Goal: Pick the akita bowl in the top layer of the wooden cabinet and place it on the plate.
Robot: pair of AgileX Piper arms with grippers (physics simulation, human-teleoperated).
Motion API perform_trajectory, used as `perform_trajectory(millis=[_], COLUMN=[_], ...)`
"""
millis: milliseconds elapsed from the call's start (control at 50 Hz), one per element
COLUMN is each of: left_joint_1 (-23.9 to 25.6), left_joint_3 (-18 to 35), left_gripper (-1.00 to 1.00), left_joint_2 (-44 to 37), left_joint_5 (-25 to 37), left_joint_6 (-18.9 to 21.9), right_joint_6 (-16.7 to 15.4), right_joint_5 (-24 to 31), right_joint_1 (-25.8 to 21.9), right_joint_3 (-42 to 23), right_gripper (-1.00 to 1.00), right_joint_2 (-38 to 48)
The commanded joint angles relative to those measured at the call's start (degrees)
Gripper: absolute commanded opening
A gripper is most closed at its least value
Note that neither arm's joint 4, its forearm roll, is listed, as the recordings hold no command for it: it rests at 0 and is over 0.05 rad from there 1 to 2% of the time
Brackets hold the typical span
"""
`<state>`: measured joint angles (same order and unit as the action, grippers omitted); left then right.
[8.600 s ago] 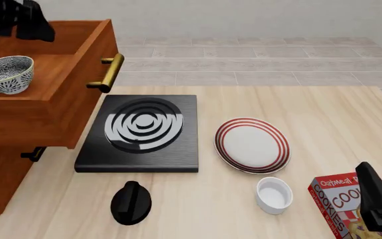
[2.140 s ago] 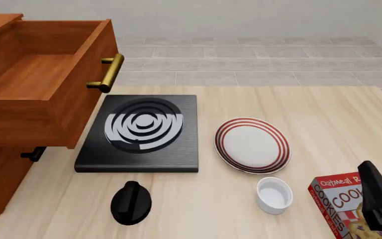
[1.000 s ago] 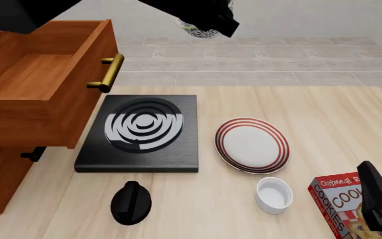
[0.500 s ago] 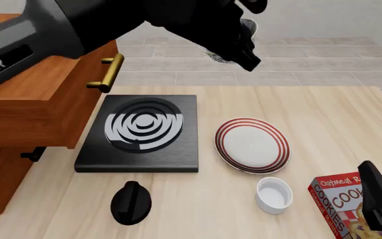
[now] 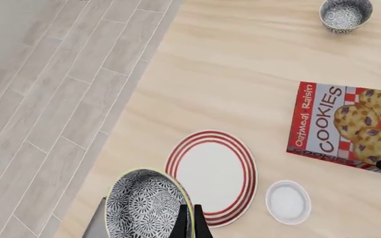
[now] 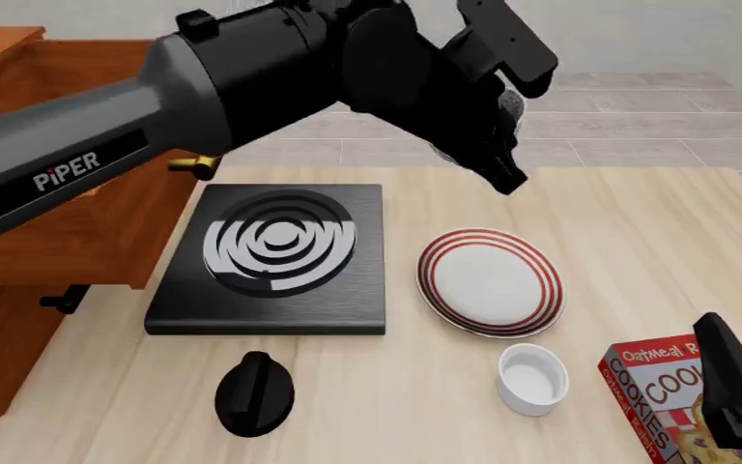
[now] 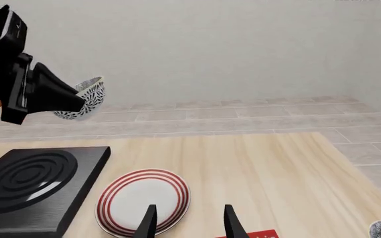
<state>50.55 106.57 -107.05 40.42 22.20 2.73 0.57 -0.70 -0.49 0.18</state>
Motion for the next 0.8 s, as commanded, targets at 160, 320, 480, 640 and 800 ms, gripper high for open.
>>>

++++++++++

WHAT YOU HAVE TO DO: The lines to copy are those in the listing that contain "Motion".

REPLY TO THE TASK:
Motion API perform_trajectory, used as `perform_trajectory(millis=[_], COLUMN=[_], ...)`
Motion for the next 0.8 s, as commanded, targets at 160, 320, 480, 640 and 800 ms, gripper high for open.

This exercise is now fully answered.